Sunday, October 4, 2009

CONSERVATION: The Necessity of Bee Hives To The Environment‏

by Julie Landry

Managing and raising honey bees is an all season year round process. Even though the art of beekeeping is commonly regarded as taking place only in warm months, raising honey bees requires proper management all year round. Managing your bees can be a fun experience if you continue to work at it all year round.

Beekeepers have often suffered losses of their honey bees, but in the past those losses were slow and the beekeeper was easily able to find the cause, usually a bacteria, mite or some other pathogen and take appropriate action.

Not so with the recent colony collapse disorder, (sometimes called colony collapse syndrome or colony collapse disease). With this colony collapse disorder, more bees have been dying faster with no obvious reason and because only the queen and a few workers are left alive the colony dies.

If you want to get the honey from your beehive you may be obliged to extract the honey from the honey comb itself. This is where a honey extractor comes into play. You can buy one for $200 to $400. If there are other known beekeepers in your area you can pool your funds and buy one to share.

The common perception of a honeybee is the insect that has five eyes, two wings, and makes honey. What most people fail to realize is that honeybees have a lot more to them then these simple assumptions. For instance, they were brought here from Europe in the 1600's, and since then honeybees have become widespread across North America and are bred commercially for the ability to produce honey.

Honey bees are vitally important pollinators because they can be managed and easily moved to crop sites. They are biological indicators as well, meaning that their status is a reflection of the health of the general environment. If true, bee losses may be the beginning of a much larger environmental problem.

As you discover more about beekeeping, remember the honey bees know what they are doing. As a beekeeper you are attempting to manage them for your own benefit, for their honey and their pollination services. Although bumblebees are much better pollinators, they are too few in numbers to meet our needs, which is the pollination of one third of what we eat, vegetables, fruits and nuts such as almonds.

If one has some space to spare, you could offer a corner of your garden to a local beekeeper as a place to keep a hive or two. They will need to have regular access, so keep this in mind when considering a site.

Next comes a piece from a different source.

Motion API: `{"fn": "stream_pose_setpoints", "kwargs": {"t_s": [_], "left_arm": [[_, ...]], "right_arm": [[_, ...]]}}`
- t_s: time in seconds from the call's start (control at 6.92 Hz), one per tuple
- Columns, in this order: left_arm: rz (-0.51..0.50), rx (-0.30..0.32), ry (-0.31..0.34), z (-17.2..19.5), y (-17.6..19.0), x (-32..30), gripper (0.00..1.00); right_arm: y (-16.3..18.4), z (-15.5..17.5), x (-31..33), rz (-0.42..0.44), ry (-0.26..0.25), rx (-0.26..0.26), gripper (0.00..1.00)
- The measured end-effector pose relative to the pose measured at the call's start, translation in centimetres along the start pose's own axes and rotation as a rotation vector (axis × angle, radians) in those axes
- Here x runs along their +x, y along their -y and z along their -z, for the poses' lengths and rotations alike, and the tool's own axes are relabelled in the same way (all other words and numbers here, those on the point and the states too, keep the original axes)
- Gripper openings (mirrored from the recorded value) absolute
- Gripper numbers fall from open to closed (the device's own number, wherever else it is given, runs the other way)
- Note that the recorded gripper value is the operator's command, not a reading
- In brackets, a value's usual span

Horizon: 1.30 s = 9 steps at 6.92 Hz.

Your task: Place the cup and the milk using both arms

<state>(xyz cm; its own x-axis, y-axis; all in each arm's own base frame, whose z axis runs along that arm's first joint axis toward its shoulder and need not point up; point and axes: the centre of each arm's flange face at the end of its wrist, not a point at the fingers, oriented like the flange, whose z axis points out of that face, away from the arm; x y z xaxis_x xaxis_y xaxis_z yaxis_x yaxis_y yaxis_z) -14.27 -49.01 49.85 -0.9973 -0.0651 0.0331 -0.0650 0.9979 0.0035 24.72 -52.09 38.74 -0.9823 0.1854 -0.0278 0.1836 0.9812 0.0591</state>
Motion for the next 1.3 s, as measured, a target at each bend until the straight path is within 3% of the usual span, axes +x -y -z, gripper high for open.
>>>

The most essential piece of equipment that is required for beekeeping is the bee hive itself. You should take some time to figure out the structure and the necessity of the bee hive. It is not like you are required to go out and get yourself a natural bee hive from out of a tree. This is not at all advocated as these little insects are very possessive of their home and the residents so you may just as well land yourself in bed with several stings that may also prove fatal from time to time.

To learn much more about where to buy honey bees visit to find out more about beekeeping and honey bees.